BRIEF >> Your answer should be the exact lines of the data below from the one containing "<point>267,3</point>" through the one containing "<point>248,22</point>"; please include nothing else.

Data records
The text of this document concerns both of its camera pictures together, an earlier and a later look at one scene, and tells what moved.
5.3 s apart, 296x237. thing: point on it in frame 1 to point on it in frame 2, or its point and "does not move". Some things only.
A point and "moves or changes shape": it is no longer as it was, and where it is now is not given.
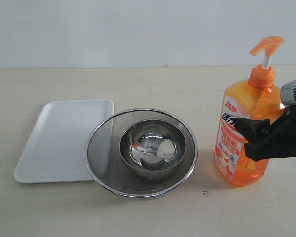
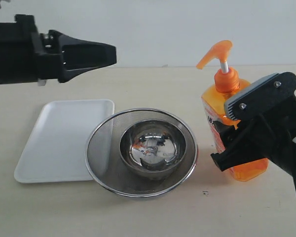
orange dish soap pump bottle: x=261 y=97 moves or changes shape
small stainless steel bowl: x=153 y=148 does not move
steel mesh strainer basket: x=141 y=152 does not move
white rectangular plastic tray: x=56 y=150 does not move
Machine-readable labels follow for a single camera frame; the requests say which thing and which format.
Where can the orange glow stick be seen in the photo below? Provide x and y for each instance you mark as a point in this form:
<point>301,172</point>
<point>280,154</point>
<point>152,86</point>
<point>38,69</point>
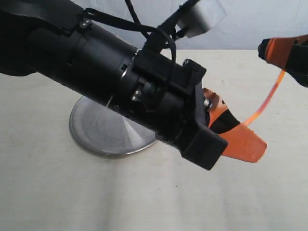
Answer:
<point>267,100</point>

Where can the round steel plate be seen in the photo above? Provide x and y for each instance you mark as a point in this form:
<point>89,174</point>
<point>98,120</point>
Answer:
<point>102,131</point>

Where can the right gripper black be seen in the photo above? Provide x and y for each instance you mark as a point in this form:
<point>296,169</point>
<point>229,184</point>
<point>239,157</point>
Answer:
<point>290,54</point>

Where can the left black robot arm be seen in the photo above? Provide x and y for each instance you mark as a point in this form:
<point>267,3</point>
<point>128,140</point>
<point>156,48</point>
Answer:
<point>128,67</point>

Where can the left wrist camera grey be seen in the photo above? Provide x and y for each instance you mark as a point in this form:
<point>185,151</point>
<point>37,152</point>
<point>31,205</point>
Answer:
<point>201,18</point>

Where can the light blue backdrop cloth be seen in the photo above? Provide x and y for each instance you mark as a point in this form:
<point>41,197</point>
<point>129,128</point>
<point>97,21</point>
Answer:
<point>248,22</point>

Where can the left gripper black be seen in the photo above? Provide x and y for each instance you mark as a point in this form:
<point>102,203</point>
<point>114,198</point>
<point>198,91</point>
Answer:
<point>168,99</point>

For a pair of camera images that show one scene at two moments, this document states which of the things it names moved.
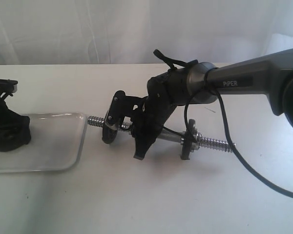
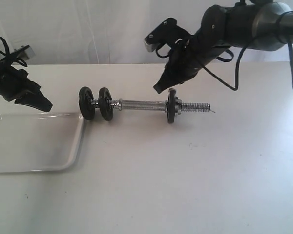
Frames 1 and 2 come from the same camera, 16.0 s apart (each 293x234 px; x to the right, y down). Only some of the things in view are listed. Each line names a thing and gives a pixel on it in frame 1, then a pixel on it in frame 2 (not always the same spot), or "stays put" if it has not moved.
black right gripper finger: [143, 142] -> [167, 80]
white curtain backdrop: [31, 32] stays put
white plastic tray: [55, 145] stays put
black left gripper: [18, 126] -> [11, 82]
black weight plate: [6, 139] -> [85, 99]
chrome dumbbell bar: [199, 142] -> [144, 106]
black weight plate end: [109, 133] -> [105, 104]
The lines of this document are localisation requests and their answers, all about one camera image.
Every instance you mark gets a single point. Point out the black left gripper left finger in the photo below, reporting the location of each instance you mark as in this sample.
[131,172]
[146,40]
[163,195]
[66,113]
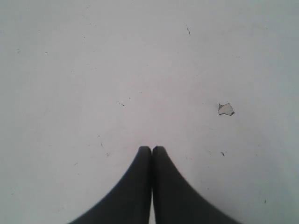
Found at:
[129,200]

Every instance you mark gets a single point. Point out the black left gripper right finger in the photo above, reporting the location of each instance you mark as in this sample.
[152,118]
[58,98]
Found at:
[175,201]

RESULT OF THE EXERCISE >>
<point>267,3</point>
<point>128,140</point>
<point>156,48</point>
Answer:
<point>128,67</point>

Where can the left wrist camera grey be seen in the photo above? Provide x and y for each instance you mark as a point in this form:
<point>185,151</point>
<point>37,152</point>
<point>31,205</point>
Answer:
<point>201,18</point>

Where can the light blue backdrop cloth be seen in the photo above? Provide x and y for each instance you mark as a point in this form:
<point>41,197</point>
<point>129,128</point>
<point>97,21</point>
Answer:
<point>248,22</point>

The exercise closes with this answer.